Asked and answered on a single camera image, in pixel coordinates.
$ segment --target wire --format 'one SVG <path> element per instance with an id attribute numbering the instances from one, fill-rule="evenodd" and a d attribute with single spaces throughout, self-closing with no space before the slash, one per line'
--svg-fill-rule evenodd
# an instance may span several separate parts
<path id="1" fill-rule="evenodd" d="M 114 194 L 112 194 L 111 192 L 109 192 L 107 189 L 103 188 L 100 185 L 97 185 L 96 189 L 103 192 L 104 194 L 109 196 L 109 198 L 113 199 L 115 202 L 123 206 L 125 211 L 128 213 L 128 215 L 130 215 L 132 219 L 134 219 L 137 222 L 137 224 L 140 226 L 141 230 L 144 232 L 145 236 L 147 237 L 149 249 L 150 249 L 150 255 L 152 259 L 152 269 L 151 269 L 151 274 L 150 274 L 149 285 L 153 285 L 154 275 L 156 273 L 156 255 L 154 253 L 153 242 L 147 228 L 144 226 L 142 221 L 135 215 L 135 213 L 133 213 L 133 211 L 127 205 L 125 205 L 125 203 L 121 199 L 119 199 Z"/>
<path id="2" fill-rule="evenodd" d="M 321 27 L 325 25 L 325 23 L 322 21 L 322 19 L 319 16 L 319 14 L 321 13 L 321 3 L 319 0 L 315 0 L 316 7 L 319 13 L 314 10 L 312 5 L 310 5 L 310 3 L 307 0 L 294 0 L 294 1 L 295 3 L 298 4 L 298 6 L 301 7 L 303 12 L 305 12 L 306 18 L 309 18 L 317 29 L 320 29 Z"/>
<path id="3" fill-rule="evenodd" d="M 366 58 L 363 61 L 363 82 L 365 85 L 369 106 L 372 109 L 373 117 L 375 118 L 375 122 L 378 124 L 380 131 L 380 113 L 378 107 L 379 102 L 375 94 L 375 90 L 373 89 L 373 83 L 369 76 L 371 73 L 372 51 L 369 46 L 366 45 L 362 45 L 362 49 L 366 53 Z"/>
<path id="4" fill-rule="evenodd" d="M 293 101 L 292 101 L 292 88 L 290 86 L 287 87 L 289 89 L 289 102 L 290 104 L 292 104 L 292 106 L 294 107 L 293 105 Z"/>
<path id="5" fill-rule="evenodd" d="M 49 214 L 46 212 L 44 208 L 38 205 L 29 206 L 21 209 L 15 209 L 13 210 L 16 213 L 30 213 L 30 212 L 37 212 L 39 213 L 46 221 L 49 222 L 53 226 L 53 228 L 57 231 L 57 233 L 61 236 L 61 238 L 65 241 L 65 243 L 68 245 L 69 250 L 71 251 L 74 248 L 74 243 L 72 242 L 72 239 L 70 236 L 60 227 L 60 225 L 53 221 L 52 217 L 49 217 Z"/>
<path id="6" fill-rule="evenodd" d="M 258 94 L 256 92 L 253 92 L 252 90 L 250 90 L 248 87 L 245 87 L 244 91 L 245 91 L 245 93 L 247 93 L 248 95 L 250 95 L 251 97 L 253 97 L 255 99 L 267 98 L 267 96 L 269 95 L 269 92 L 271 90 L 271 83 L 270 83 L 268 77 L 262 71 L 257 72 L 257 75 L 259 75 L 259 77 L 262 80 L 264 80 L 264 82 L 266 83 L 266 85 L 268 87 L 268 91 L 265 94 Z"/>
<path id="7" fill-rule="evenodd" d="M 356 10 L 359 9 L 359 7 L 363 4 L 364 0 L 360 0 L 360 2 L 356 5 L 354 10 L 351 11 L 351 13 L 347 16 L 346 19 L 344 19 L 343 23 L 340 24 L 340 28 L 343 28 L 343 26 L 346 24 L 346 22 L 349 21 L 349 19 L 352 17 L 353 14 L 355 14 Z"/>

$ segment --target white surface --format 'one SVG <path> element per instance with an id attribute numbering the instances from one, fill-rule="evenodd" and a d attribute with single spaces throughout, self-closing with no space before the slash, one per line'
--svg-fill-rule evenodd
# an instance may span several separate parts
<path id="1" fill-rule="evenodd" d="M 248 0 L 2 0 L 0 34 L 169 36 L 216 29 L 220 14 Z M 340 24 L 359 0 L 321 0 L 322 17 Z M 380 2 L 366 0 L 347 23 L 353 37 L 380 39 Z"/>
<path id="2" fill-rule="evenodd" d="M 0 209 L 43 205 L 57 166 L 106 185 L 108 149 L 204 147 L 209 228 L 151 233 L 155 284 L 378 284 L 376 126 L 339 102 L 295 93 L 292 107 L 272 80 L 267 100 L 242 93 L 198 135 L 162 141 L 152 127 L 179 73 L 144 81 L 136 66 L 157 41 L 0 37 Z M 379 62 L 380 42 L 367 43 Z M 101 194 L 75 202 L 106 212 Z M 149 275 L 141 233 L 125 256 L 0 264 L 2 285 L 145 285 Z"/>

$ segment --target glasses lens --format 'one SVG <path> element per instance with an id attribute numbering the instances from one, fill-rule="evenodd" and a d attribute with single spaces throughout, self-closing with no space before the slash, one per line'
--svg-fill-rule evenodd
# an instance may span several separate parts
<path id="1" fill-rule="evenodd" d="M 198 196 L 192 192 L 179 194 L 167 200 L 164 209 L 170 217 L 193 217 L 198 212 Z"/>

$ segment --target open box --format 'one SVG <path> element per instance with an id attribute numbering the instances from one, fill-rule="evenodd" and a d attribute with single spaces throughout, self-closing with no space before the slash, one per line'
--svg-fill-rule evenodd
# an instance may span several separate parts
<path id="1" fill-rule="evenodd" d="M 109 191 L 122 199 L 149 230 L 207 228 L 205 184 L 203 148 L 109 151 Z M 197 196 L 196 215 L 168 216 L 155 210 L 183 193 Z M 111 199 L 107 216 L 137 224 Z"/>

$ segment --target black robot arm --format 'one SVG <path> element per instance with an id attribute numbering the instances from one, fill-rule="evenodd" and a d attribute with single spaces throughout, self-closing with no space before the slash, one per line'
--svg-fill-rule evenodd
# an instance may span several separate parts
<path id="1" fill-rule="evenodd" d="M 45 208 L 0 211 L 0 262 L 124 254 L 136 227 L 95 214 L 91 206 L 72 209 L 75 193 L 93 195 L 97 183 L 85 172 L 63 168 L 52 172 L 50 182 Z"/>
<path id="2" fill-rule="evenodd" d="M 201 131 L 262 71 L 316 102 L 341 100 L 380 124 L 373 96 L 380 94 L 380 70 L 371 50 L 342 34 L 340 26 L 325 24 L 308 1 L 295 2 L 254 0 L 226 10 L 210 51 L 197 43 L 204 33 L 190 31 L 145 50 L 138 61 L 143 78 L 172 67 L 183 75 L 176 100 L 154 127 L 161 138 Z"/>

_Task details_: Report how many lines above hold the string "attribute", giving nothing but the number.

_Expected answer_: 5